(Entries taken from a collection)
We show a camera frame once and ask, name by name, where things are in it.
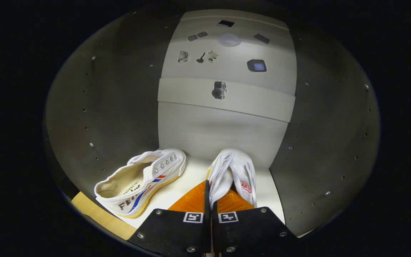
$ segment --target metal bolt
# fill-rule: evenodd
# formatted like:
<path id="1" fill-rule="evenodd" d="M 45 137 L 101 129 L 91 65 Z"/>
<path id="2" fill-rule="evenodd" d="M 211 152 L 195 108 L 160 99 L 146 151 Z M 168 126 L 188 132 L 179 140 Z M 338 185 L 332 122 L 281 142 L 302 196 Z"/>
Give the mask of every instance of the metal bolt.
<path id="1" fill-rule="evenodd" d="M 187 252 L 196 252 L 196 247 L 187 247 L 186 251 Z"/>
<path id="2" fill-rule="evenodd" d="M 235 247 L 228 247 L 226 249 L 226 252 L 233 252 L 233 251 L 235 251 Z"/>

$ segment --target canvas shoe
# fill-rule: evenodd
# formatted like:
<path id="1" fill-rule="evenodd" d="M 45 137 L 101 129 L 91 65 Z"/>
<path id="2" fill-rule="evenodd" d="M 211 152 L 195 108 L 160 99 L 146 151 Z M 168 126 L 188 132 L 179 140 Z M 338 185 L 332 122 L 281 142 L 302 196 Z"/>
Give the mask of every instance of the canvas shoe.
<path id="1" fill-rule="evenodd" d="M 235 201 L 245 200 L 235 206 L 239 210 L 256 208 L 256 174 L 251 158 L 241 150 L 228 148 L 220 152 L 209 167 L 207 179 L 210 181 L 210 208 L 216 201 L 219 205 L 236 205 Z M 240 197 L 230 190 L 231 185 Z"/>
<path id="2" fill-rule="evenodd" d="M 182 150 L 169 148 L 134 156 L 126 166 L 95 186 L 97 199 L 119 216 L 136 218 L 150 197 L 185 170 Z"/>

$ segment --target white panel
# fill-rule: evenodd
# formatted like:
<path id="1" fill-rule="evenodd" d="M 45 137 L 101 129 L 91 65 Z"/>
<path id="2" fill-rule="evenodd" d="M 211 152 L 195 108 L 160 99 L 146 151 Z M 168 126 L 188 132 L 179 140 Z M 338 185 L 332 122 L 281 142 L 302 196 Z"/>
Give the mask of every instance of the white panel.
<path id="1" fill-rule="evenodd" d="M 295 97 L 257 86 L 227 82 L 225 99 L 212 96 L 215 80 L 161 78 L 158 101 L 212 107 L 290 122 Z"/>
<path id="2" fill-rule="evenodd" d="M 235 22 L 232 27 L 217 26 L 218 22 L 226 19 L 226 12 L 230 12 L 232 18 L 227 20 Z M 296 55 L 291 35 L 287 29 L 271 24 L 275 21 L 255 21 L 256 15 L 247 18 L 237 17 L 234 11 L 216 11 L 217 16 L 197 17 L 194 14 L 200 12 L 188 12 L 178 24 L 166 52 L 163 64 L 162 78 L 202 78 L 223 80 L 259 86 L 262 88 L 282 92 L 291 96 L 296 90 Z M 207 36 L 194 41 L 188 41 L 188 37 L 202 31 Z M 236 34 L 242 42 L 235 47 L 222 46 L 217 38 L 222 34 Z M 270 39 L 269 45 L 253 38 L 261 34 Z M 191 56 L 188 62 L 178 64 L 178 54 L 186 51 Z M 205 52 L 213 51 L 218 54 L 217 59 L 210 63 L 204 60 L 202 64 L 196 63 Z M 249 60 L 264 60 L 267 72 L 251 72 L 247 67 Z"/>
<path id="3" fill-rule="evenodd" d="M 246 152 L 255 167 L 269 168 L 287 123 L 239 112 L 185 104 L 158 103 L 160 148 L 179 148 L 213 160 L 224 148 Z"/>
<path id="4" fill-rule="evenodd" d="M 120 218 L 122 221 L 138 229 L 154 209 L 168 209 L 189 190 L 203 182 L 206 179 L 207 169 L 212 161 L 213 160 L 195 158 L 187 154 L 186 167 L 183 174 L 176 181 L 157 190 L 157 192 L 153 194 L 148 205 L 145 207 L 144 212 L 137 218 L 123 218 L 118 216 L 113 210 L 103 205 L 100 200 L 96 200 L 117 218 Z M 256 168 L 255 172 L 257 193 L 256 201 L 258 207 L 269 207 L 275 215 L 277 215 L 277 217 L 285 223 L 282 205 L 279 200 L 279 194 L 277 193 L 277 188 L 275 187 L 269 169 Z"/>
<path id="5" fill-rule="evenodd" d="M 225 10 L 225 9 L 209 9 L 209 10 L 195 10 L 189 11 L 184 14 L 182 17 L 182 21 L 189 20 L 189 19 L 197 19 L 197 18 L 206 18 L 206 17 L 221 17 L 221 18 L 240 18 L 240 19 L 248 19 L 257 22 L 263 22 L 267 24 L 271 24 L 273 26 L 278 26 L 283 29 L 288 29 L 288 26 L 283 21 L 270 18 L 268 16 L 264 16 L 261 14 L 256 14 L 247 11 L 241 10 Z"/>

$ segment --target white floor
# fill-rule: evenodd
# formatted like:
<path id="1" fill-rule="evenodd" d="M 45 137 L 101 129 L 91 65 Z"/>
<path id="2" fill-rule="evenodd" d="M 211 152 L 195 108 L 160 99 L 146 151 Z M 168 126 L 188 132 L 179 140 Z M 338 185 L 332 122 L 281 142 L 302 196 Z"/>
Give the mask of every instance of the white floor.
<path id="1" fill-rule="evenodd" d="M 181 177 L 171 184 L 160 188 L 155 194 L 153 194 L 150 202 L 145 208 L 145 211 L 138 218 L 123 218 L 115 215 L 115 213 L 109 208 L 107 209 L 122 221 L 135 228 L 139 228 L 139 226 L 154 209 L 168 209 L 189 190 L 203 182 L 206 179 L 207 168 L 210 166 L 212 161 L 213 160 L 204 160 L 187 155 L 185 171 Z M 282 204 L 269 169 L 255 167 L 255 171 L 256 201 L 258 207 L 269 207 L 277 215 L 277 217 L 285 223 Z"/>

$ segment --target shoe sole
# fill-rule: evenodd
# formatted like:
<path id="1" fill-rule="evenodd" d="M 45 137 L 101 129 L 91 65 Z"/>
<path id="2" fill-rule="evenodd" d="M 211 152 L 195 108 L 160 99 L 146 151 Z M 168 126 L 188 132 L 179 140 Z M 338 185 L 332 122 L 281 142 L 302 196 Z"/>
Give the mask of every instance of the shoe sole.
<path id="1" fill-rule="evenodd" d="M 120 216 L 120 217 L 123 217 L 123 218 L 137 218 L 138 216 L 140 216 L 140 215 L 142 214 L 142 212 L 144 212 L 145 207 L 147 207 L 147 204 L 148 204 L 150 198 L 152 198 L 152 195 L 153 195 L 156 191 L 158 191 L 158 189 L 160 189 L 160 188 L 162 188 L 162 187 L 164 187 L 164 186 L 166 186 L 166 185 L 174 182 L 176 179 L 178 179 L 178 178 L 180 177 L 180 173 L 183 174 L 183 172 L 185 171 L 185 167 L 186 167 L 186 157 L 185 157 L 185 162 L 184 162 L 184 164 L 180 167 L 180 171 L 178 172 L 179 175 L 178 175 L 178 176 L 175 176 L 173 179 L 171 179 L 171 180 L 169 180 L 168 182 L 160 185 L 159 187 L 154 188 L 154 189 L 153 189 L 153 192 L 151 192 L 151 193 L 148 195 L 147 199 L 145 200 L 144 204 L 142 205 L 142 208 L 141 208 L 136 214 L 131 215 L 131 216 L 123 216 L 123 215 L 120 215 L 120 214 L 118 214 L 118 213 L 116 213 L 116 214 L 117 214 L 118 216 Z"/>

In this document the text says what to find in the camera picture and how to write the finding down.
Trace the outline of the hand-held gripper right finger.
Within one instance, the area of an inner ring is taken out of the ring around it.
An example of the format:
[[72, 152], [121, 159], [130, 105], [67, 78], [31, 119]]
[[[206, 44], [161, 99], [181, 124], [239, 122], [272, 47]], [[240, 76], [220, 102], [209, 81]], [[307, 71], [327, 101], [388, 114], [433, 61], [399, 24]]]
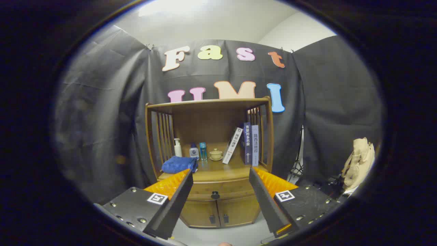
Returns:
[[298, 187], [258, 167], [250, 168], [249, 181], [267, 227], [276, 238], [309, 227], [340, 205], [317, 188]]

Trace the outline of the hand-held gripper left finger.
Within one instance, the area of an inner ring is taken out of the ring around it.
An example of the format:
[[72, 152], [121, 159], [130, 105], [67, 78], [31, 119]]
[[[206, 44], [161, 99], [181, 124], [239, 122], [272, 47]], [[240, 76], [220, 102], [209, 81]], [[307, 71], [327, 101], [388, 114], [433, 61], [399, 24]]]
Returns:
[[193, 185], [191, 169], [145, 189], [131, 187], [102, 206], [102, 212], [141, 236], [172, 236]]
...
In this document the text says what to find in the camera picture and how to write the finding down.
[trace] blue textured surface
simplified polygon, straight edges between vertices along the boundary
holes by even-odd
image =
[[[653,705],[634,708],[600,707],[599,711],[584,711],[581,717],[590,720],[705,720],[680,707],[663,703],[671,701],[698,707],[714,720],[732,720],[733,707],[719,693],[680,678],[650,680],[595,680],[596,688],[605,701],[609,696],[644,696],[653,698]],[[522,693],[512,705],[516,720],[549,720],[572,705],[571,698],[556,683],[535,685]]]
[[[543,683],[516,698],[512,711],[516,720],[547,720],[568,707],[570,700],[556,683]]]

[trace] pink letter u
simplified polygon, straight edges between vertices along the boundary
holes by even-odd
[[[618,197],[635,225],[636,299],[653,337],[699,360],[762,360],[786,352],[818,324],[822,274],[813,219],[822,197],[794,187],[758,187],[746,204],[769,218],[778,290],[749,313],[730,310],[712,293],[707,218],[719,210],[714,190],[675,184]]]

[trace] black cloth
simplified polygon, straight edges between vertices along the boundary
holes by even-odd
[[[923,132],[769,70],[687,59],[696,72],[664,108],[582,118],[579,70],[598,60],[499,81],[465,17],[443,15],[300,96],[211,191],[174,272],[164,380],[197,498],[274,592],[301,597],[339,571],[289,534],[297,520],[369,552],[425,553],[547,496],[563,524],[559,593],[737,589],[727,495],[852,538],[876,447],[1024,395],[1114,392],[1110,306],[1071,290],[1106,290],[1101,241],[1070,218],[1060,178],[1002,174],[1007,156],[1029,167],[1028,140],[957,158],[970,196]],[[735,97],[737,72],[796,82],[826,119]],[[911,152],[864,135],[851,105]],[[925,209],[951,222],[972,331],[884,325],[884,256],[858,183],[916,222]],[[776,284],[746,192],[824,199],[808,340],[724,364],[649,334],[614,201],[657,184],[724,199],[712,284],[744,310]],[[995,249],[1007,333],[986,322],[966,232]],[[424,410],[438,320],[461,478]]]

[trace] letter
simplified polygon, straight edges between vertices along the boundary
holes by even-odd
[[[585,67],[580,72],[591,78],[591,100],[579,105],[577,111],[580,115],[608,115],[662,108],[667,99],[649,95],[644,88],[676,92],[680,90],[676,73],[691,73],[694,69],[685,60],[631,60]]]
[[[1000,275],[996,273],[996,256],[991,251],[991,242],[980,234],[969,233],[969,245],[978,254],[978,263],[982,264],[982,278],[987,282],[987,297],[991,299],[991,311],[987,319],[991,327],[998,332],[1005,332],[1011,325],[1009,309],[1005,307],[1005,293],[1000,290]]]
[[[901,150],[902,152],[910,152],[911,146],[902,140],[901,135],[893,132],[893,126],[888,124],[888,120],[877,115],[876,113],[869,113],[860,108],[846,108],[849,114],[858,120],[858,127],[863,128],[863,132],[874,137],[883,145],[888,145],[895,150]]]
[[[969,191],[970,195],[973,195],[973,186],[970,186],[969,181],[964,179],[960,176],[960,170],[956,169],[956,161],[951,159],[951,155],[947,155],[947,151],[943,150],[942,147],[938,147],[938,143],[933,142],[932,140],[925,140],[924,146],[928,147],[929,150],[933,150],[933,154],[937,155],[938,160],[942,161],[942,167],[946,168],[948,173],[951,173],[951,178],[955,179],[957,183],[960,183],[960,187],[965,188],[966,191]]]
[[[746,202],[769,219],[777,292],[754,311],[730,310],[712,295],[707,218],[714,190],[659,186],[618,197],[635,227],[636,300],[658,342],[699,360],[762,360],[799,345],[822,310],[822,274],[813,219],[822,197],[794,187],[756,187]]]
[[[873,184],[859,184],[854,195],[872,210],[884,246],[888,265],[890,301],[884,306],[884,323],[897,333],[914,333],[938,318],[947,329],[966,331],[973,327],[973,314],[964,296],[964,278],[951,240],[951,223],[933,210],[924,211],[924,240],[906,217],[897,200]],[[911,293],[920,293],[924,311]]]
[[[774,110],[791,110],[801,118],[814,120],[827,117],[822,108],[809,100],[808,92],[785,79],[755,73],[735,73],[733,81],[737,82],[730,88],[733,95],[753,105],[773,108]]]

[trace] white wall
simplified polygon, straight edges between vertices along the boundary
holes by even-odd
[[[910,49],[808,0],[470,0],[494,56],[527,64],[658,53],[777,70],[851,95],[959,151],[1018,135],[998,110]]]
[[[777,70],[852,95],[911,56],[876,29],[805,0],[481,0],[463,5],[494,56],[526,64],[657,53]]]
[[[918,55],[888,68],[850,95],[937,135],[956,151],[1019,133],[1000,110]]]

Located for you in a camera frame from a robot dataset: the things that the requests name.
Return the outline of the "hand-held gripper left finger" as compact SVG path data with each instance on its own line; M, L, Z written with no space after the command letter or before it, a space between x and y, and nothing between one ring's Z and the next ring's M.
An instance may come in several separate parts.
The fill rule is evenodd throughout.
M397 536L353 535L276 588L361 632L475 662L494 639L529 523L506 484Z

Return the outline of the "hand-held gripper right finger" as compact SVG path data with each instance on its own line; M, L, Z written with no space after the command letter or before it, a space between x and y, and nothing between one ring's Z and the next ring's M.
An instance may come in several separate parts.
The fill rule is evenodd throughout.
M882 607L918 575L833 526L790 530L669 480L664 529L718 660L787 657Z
--
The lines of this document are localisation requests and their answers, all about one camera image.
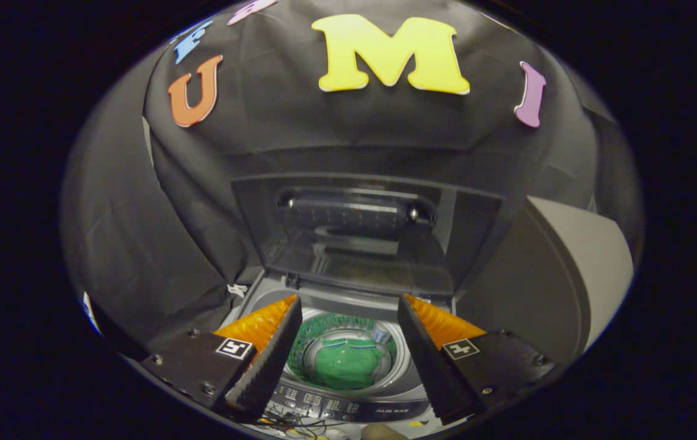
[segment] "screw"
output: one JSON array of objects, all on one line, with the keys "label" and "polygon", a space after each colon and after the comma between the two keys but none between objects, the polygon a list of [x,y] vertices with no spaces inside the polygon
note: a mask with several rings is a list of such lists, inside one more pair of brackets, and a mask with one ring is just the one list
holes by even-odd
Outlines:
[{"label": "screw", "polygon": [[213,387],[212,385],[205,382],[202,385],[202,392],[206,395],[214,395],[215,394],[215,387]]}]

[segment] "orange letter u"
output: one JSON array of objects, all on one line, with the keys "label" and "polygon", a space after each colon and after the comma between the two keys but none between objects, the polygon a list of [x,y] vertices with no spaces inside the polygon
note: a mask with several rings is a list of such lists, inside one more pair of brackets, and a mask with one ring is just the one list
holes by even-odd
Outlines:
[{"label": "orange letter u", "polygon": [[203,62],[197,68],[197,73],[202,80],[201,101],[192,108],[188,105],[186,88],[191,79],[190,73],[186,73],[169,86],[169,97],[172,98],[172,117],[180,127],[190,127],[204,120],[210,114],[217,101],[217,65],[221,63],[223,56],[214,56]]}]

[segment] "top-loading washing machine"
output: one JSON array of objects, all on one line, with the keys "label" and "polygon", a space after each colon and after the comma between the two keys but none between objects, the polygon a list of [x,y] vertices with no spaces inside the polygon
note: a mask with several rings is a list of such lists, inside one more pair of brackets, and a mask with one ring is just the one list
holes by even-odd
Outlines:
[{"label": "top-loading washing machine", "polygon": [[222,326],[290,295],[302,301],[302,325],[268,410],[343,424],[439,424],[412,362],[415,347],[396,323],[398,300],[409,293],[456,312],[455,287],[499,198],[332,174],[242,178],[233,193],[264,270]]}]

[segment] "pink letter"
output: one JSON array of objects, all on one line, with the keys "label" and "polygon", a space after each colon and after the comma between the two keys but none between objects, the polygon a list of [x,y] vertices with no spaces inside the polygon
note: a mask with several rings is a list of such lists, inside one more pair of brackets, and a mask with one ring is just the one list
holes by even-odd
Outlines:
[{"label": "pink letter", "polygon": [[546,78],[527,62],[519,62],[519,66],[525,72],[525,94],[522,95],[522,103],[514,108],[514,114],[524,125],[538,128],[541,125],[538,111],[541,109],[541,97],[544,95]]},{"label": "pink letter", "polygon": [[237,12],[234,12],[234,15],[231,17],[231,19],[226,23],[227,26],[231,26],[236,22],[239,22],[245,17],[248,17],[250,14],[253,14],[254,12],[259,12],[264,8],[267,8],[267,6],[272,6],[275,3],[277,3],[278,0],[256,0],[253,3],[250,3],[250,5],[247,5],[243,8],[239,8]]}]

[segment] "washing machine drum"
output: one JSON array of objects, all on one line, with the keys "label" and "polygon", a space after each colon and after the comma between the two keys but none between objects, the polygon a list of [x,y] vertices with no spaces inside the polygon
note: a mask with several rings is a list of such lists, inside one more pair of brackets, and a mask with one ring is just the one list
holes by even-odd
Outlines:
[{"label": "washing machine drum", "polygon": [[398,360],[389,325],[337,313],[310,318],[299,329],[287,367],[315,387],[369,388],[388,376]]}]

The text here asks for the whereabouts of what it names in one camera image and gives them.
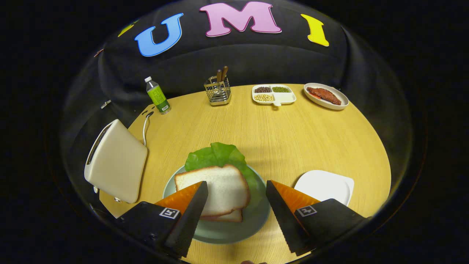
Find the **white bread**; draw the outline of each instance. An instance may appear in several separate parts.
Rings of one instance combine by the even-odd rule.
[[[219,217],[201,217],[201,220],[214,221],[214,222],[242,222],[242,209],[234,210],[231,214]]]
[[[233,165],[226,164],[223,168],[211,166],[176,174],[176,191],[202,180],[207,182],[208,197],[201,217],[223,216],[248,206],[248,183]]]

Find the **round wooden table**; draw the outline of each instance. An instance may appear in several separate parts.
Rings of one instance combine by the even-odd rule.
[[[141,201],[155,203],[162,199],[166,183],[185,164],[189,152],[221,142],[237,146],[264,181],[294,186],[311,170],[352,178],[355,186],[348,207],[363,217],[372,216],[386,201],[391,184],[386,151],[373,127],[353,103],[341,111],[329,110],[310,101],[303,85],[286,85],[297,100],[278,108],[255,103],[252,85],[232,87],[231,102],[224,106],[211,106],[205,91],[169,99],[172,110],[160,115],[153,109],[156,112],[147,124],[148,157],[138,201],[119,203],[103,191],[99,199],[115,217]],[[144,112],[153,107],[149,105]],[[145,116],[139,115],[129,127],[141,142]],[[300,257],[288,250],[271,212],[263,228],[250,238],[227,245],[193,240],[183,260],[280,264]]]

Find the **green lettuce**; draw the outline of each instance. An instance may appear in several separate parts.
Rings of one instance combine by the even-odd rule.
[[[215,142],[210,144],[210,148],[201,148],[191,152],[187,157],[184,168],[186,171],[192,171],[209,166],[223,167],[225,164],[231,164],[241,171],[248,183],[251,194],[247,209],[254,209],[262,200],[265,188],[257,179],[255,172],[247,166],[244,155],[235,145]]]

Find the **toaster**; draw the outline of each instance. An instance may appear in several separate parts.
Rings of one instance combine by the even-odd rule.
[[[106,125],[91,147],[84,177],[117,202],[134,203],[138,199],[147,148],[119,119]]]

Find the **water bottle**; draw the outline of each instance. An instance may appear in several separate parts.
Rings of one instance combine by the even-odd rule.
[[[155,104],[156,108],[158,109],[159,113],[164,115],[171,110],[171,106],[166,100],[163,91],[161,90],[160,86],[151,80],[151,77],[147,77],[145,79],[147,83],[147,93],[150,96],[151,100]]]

Task instructions
Each line that holds the word "frame" should be extracted from the records.

Task answer
We show a camera frame once and ask, name by name, where things are in it.
Located for you in a camera frame from a robot dataset: the things that the requests name.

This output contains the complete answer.